- _Description of the task_: Transcribe the following entries letter for letter, without the pictures.

(Beginning of The data)

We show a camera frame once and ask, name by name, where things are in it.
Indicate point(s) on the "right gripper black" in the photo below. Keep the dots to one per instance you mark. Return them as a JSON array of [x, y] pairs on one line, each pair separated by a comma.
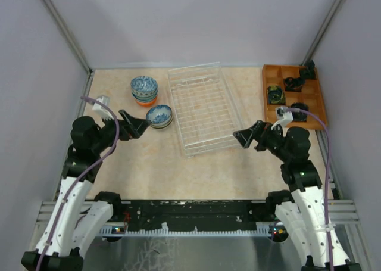
[[262, 129]]

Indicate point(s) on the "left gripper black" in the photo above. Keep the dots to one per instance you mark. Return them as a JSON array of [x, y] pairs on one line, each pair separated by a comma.
[[131, 127]]

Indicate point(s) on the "blue white patterned bowl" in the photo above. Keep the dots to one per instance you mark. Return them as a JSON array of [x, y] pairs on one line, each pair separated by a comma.
[[160, 115]]

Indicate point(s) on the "white wire dish rack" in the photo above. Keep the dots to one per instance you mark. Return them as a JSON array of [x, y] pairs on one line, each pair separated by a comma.
[[205, 109]]

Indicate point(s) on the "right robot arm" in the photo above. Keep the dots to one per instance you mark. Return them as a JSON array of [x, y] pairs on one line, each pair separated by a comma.
[[302, 209]]

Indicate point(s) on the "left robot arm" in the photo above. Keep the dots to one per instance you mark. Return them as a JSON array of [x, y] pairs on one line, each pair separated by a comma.
[[70, 232]]

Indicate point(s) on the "yellow floral bowl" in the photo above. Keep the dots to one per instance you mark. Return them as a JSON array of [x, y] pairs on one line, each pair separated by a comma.
[[160, 127]]

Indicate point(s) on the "orange bottom stacked bowl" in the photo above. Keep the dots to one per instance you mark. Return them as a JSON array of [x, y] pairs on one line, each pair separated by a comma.
[[146, 104]]

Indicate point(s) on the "top blue stacked bowl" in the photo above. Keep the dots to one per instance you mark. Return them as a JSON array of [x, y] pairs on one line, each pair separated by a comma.
[[143, 85]]

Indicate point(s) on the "black yellow object in tray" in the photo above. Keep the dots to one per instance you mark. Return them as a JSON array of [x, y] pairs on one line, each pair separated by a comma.
[[275, 95]]

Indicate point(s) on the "black round object in tray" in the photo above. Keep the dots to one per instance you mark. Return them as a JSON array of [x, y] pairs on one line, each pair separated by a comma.
[[299, 116]]

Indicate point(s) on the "wooden compartment tray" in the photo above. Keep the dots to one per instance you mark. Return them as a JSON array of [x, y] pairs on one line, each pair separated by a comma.
[[311, 94]]

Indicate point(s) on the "black object tray centre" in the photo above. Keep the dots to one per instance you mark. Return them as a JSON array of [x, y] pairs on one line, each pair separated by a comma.
[[292, 84]]

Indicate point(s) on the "black object tray corner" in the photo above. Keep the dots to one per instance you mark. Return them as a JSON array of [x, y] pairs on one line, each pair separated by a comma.
[[308, 71]]

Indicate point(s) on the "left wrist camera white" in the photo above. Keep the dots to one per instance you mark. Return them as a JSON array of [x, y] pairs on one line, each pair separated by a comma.
[[101, 110]]

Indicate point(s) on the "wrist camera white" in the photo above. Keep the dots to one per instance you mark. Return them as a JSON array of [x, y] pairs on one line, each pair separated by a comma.
[[284, 117], [101, 110]]

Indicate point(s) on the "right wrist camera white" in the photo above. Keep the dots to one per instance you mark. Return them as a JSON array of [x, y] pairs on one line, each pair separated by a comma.
[[284, 117]]

(End of The data)

- _Problem solution_:
We show a camera frame once and ask, name by name, where things are in it.
Indicate point(s) on the "right gripper black" in the photo below. Keep the dots to one per instance you mark. Return them as a JSON array of [x, y] pairs on one line, each pair separated by a comma.
[[262, 129]]

Indicate point(s) on the "left gripper black" in the photo above. Keep the dots to one per instance you mark. Return them as a JSON array of [x, y] pairs on one line, each pair separated by a comma.
[[131, 127]]

Indicate point(s) on the "blue white patterned bowl" in the photo above. Keep the dots to one per instance you mark. Return them as a JSON array of [x, y] pairs on one line, each pair separated by a comma.
[[160, 115]]

Indicate point(s) on the "white wire dish rack" in the photo above. Keep the dots to one per instance you mark. Return them as a JSON array of [x, y] pairs on one line, each pair separated by a comma.
[[205, 109]]

Indicate point(s) on the "right robot arm" in the photo above. Keep the dots to one per instance you mark. Return them as a JSON array of [x, y] pairs on one line, each pair separated by a comma.
[[302, 209]]

Indicate point(s) on the "left robot arm" in the photo above. Keep the dots to one per instance you mark. Return them as a JSON array of [x, y] pairs on one line, each pair separated by a comma.
[[70, 232]]

Indicate point(s) on the "yellow floral bowl" in the photo above. Keep the dots to one per instance you mark. Return them as a JSON array of [x, y] pairs on one line, each pair separated by a comma.
[[160, 127]]

Indicate point(s) on the "orange bottom stacked bowl" in the photo above. Keep the dots to one per instance you mark. Return them as a JSON array of [x, y] pairs on one line, each pair separated by a comma.
[[146, 104]]

Indicate point(s) on the "top blue stacked bowl" in the photo above. Keep the dots to one per instance you mark. Return them as a JSON array of [x, y] pairs on one line, each pair separated by a comma.
[[143, 85]]

Indicate point(s) on the "black yellow object in tray" in the photo above. Keep the dots to one per instance you mark. Return them as a JSON array of [x, y] pairs on one line, each pair separated by a comma.
[[275, 95]]

Indicate point(s) on the "black round object in tray" in the photo above. Keep the dots to one per instance you mark. Return them as a JSON array of [x, y] pairs on one line, each pair separated by a comma.
[[299, 116]]

Indicate point(s) on the "wooden compartment tray" in the photo above. Keep the dots to one per instance you mark. Return them as a JSON array of [x, y] pairs on one line, each pair separated by a comma.
[[311, 94]]

Indicate point(s) on the "black object tray centre" in the photo above. Keep the dots to one per instance you mark. Return them as a JSON array of [x, y] pairs on one line, each pair separated by a comma.
[[292, 84]]

Indicate point(s) on the "black object tray corner" in the photo above. Keep the dots to one per instance you mark. Return them as a JSON array of [x, y] pairs on one line, each pair separated by a comma.
[[308, 71]]

Indicate point(s) on the "left wrist camera white" in the photo above. Keep the dots to one per instance you mark. Return them as a JSON array of [x, y] pairs on one line, each pair separated by a comma.
[[101, 110]]

Indicate point(s) on the "wrist camera white" in the photo above. Keep the dots to one per instance you mark. Return them as a JSON array of [x, y] pairs on one line, each pair separated by a comma.
[[284, 117], [101, 110]]

Indicate point(s) on the "right wrist camera white" in the photo above. Keep the dots to one per instance you mark. Return them as a JSON array of [x, y] pairs on one line, each pair separated by a comma.
[[284, 117]]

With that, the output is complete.